Era una tarde como cualquiera en un pueblo de la pampa: el día gris, las calles de barro, los pibes del barrio, una pelota, mis 4 años y yo. Casi todos mis amigos eran pequeños hombrecitos que jugaban de manos, armaban casas de chapa y escupían a lo macho. Si algo me quedó de aquellas tardes de juego, barro y sudor es que quería ser como ellos. Me sentía distinta, extraña entre esos niños que hacían pis de parado contra el tapial y se miraban mear unos a otros. De algo estaba segura: yo también podía hacerlo, tenía que intentarlo. Así que no lo dudé, me bajé mis pantalones cuadrille y meé contra el tapial al lado de mis amigos, mientras me reía y miraba las enormes curvas que dibujaban sus meos en la pared. Pero una enorme angustia, que duró unos pocos minutos, se apoderó de mí al ver que mi pis no generaba ninguna imagen visual y solo caía verticalmente, diluyéndose en el pasto húmedo.

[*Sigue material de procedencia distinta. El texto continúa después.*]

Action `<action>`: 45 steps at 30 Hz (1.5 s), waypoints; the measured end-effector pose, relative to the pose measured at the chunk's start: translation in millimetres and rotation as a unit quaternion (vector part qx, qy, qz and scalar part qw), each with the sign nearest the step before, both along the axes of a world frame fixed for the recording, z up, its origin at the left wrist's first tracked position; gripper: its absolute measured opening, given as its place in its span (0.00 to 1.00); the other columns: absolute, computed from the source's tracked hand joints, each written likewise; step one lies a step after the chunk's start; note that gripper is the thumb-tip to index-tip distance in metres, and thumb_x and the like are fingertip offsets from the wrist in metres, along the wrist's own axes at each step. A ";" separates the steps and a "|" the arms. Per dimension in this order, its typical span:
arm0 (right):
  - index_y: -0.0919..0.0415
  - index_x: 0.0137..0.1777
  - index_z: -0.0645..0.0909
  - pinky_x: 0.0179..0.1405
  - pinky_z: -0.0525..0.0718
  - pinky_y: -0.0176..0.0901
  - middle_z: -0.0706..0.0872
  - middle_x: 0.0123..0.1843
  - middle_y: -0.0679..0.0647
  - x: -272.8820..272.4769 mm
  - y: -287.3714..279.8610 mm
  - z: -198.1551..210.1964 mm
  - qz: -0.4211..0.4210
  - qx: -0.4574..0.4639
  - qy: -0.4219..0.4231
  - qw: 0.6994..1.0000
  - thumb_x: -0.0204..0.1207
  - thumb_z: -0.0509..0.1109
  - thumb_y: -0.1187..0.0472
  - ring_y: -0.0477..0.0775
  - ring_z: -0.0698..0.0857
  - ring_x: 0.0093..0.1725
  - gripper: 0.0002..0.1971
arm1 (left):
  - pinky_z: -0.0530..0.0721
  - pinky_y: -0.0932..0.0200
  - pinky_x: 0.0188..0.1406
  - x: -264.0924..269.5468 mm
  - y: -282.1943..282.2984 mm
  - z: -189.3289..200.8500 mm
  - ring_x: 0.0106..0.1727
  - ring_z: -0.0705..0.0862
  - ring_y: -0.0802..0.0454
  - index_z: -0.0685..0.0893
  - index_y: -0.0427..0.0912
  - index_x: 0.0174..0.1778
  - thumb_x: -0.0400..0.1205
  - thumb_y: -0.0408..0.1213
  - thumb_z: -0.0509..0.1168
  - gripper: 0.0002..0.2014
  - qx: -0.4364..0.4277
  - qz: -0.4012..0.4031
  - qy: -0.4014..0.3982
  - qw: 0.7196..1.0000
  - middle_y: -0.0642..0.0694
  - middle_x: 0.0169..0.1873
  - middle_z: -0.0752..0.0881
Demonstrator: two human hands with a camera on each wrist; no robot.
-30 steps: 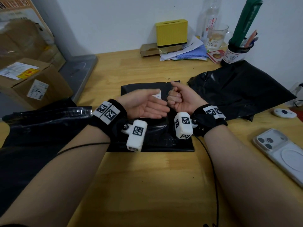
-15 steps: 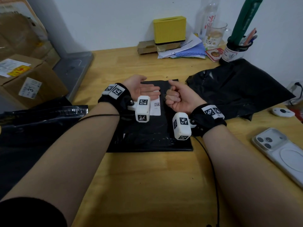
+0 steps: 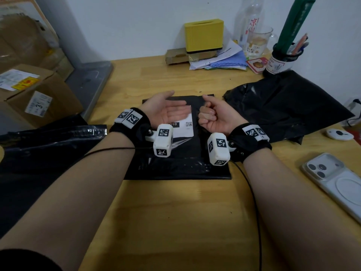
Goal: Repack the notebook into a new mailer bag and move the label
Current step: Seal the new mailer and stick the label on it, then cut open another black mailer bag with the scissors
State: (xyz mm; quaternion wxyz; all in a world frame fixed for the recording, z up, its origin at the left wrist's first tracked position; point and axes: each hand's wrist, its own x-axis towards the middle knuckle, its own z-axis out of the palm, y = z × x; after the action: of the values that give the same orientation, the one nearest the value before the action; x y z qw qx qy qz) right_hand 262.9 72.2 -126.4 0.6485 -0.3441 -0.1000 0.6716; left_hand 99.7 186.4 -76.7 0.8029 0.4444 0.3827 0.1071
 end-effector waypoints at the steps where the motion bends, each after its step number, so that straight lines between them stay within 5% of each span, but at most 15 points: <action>1: 0.55 0.26 0.72 0.20 0.68 0.38 0.63 0.17 0.47 -0.3 0.0 -0.2 -0.001 -0.001 -0.002 1.000 0.88 0.62 0.52 0.45 0.60 0.15 0.25 | 0.89 0.50 0.58 -2.9 -2.6 -0.4 0.59 0.90 0.39 0.80 0.27 0.65 0.90 0.49 0.56 0.25 0.002 -0.017 0.010 1.000 0.30 0.60 0.88; 9: 0.55 0.26 0.70 0.25 0.70 0.36 0.62 0.20 0.48 -4.4 -3.6 4.2 -0.025 -0.028 -0.007 0.999 0.88 0.63 0.52 0.46 0.62 0.19 0.25 | 0.89 0.53 0.57 -25.7 -22.7 3.0 0.59 0.90 0.43 0.82 0.28 0.63 0.91 0.48 0.54 0.24 0.015 -0.097 0.079 0.992 0.33 0.59 0.89; 17: 0.55 0.32 0.70 0.27 0.72 0.39 0.61 0.24 0.48 -28.5 -15.7 34.9 -0.075 -0.023 -0.150 0.986 0.87 0.65 0.53 0.47 0.62 0.23 0.20 | 0.90 0.53 0.54 -52.1 -50.1 8.5 0.57 0.91 0.46 0.82 0.30 0.64 0.91 0.44 0.55 0.20 0.041 -0.105 0.098 0.989 0.36 0.57 0.90; 21: 0.56 0.36 0.72 0.29 0.73 0.40 0.64 0.25 0.49 -56.5 -35.6 56.2 -0.050 -0.007 -0.188 0.981 0.88 0.64 0.54 0.48 0.65 0.25 0.17 | 0.92 0.51 0.45 -59.8 -70.8 4.3 0.52 0.92 0.40 0.77 0.31 0.70 0.90 0.47 0.58 0.22 0.082 -0.032 0.045 0.995 0.35 0.56 0.91; 25: 0.58 0.41 0.76 0.31 0.77 0.40 0.68 0.27 0.49 -82.3 -54.2 65.5 -0.019 -0.007 -0.217 0.976 0.88 0.63 0.54 0.47 0.69 0.25 0.14 | 0.89 0.41 0.57 -69.2 -89.4 3.0 0.59 0.89 0.35 0.76 0.40 0.74 0.86 0.55 0.62 0.26 0.066 -0.033 -0.060 0.995 0.39 0.65 0.87; 27: 0.59 0.44 0.79 0.32 0.80 0.41 0.70 0.28 0.50 -93.5 -62.3 65.9 -0.010 -0.008 -0.217 0.976 0.87 0.64 0.55 0.48 0.72 0.27 0.12 | 0.87 0.39 0.61 -73.7 -99.5 4.3 0.59 0.89 0.35 0.80 0.40 0.71 0.85 0.56 0.63 0.26 0.065 -0.056 -0.086 0.993 0.39 0.61 0.88; 30: 0.60 0.45 0.83 0.36 0.85 0.43 0.76 0.33 0.53 -106.6 -74.5 67.2 -0.004 -0.008 -0.217 0.976 0.87 0.66 0.56 0.50 0.78 0.30 0.11 | 0.88 0.42 0.58 -79.1 -116.5 9.7 0.51 0.90 0.40 0.84 0.37 0.62 0.85 0.47 0.68 0.18 0.101 -0.035 -0.085 0.991 0.39 0.51 0.85; 36: 0.65 0.57 0.82 0.49 0.92 0.53 0.86 0.51 0.62 -122.5 -93.6 87.2 -0.007 -0.008 -0.265 0.964 0.86 0.68 0.59 0.59 0.88 0.49 0.09 | 0.91 0.53 0.49 -89.7 -129.1 19.7 0.47 0.91 0.47 0.84 0.27 0.64 0.83 0.30 0.70 0.15 0.183 -0.020 -0.067 0.981 0.34 0.55 0.88; 41: 0.64 0.61 0.82 0.63 0.86 0.70 0.84 0.64 0.66 -120.5 -103.2 99.5 0.023 -0.011 -0.300 0.954 0.86 0.69 0.57 0.73 0.84 0.69 0.11 | 0.90 0.59 0.43 -90.3 -130.8 20.6 0.47 0.92 0.47 0.87 0.25 0.56 0.78 0.26 0.75 0.12 0.250 -0.003 -0.028 0.968 0.33 0.53 0.90; 45: 0.64 0.64 0.81 0.63 0.87 0.69 0.85 0.64 0.64 -117.3 -111.1 105.9 0.033 -0.022 -0.318 0.947 0.86 0.68 0.56 0.75 0.86 0.66 0.13 | 0.90 0.60 0.40 -87.7 -129.7 19.7 0.43 0.93 0.48 0.87 0.23 0.56 0.76 0.26 0.77 0.15 0.250 0.007 -0.020 0.968 0.34 0.49 0.91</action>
State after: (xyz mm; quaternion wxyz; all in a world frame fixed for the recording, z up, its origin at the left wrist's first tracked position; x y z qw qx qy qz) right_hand 145.6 -38.9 -20.5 0.5527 -0.5505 -0.2979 0.5502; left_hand 12.1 56.7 -57.0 0.6727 0.6264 0.3310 0.2136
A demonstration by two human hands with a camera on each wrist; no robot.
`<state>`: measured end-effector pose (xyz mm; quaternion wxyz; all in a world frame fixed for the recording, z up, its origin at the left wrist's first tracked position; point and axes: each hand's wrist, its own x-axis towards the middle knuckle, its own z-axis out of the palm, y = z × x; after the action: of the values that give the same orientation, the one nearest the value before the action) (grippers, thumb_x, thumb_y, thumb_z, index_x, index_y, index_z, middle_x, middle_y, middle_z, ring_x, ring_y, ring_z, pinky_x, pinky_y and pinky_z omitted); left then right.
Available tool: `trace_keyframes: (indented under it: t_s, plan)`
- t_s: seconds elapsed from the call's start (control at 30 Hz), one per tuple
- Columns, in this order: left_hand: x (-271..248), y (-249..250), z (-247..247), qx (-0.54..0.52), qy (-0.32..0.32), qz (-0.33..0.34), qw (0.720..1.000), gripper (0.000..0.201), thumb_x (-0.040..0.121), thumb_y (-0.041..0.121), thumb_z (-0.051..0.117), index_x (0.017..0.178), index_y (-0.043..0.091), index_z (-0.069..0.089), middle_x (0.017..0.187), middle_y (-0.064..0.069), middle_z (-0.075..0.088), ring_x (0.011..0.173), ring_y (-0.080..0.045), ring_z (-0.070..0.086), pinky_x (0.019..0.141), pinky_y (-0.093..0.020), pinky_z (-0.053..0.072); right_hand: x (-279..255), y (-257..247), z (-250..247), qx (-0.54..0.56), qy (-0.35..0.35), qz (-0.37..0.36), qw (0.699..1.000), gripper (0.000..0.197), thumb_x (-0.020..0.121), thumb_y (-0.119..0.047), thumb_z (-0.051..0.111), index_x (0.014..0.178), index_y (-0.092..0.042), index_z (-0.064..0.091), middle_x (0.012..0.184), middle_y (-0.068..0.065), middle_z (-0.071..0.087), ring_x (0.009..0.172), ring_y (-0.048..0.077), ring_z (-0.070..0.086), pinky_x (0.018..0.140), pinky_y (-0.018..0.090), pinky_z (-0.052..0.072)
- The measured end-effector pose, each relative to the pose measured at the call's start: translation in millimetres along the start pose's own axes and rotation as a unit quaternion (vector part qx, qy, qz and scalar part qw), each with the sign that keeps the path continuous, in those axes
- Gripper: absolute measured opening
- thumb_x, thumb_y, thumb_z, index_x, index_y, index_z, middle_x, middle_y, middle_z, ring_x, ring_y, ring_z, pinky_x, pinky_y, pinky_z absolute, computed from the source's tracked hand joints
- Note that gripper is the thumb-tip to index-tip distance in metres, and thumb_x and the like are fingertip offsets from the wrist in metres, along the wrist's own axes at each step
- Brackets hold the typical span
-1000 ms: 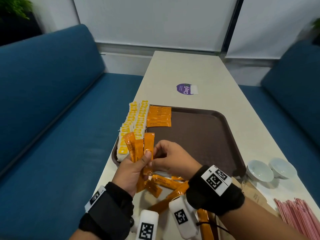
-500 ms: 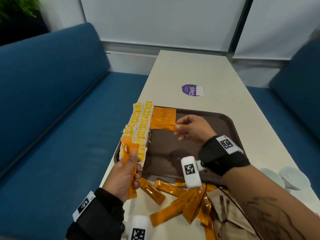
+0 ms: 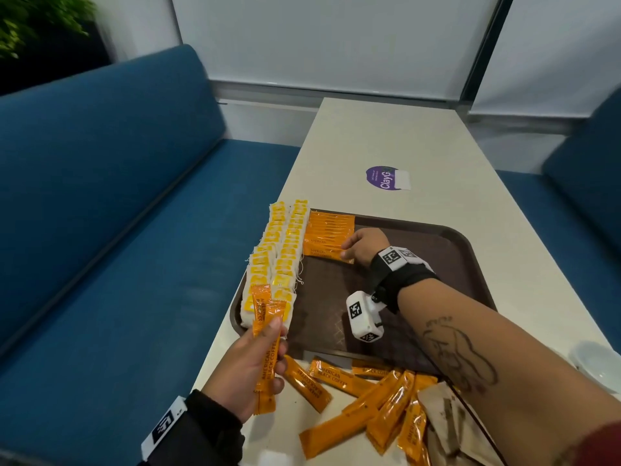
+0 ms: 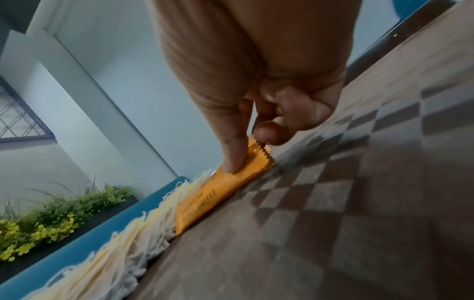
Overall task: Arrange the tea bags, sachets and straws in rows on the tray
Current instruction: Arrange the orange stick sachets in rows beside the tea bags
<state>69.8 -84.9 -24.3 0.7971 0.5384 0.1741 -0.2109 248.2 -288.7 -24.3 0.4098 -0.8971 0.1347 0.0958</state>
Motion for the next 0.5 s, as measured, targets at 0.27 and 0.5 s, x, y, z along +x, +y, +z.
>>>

A las 8 de la noche ya estaba en casa, con el barro hasta las rodillas y una sonrisa pícara, de esas que develan travesuras. Mi padre y mi madre estaban sentados en la mesa con cara de pocos amigos y, por un momento, me hicieron dudar de mi inocencia y pensar si me había mandado alguna cagada ese día. Me dijeron, mirándome fríamente a los ojos, que Taty, la vecina de enfrente, me había visto hacer algo muy muy feo hoy a la tarde con mis amigos. Me dijeron que estaban tristes, desilusionados, que no sabían dónde habían quedado mis valores y un montón de cosas que no entendía bien de dónde venían ¿en qué momento se había armado tanto quilombo?
La bofetada pegó en seco sobre mis cachetes sucios y la enorme mano de mi padre amagó un segundo golpe, que hubiese llegado de no ser porque salí corriendo y chorreando mocos a encerrarme en mi habitación. Ese día lloré, lloré mucho, me sentí mala, asquerosa e indigna y culpable de no sé qué. De querer hacer cosas de niños. De no jugar con barbies como casi todas las niñas de mi edad, de “ir siempre contra la corriente”, según mis padres. De tener concha.